Advice on buying an older Volvo

Discussion in 'General Motoring' started by Crap Master, Jun 27, 2003.

  1. Crap Master

    Crap Master Guest

    I'm looking to buy an older Volvo, and can't spend very much. I've
    always been totally in love with the 740/760 - it's totally an
    aesthetic thing - I don't really know very much about cars. I guess
    my biggest concern is about mileage. I know that I have to buy
    something with a lot of miles, and I have no idea how much is too
    much. I was thinking that 200K might be pushing it, but now that I've
    read up on them a little bit, it seems not uncommon for them to last
    to 300. I even read a review of one with 445K - un-f-ing-believable!

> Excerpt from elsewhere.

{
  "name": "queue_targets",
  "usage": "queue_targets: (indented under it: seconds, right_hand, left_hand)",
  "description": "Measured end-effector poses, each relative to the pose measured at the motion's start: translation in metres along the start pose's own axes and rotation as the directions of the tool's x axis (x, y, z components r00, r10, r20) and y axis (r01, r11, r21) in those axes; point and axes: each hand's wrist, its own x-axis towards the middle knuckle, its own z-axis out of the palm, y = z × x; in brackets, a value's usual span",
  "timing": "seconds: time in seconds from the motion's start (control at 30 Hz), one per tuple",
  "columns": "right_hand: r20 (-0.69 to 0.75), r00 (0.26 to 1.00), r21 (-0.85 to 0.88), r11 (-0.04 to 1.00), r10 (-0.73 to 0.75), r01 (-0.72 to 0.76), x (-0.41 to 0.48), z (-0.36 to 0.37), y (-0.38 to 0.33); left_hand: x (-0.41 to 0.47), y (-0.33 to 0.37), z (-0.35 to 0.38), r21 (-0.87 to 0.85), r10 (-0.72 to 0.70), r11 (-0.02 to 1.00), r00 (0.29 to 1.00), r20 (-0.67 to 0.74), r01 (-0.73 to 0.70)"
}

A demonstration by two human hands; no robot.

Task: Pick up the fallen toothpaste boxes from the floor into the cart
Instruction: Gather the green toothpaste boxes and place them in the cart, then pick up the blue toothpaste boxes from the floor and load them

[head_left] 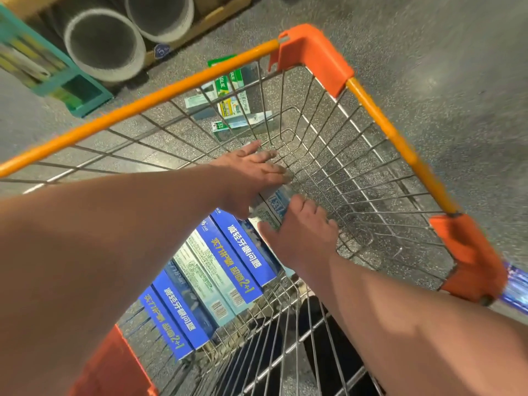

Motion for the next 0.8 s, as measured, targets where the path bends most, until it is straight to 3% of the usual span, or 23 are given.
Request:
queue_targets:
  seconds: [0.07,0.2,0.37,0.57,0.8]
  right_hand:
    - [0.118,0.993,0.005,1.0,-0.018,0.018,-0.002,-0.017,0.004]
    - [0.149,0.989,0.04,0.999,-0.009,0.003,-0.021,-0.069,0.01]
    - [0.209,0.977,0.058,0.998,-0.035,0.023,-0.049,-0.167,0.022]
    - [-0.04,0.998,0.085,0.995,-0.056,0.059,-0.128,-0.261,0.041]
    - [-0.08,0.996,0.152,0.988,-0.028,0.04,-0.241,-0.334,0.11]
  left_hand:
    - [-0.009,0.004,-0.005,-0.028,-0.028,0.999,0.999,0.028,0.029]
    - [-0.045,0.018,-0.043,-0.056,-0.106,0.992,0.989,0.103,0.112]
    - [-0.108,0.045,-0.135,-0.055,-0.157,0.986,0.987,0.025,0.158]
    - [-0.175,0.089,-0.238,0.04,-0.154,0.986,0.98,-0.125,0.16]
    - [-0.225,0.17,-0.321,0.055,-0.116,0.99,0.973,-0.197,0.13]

    Until now, I've pretty much always had Japanese cars. I just can't
    bring myself to buy another one because it seems like they're so
    expensive. Ten years ago, you could buy a ten year old Japanese car
    with 100K for $1000. Today, that very same car is 20 years old with
    200K and still costs $1000. Those old Accords and Tercels are great,
    but my impression has been that they're really hitting the end of the
    line at 200K.

    So anyway, what's a reasonable life span for a 740 and/or 760? Today
    I saw a 1989 760 for $1000 with 309K - that seems like a little much
    to me - and I've seen them cheaper on ebay.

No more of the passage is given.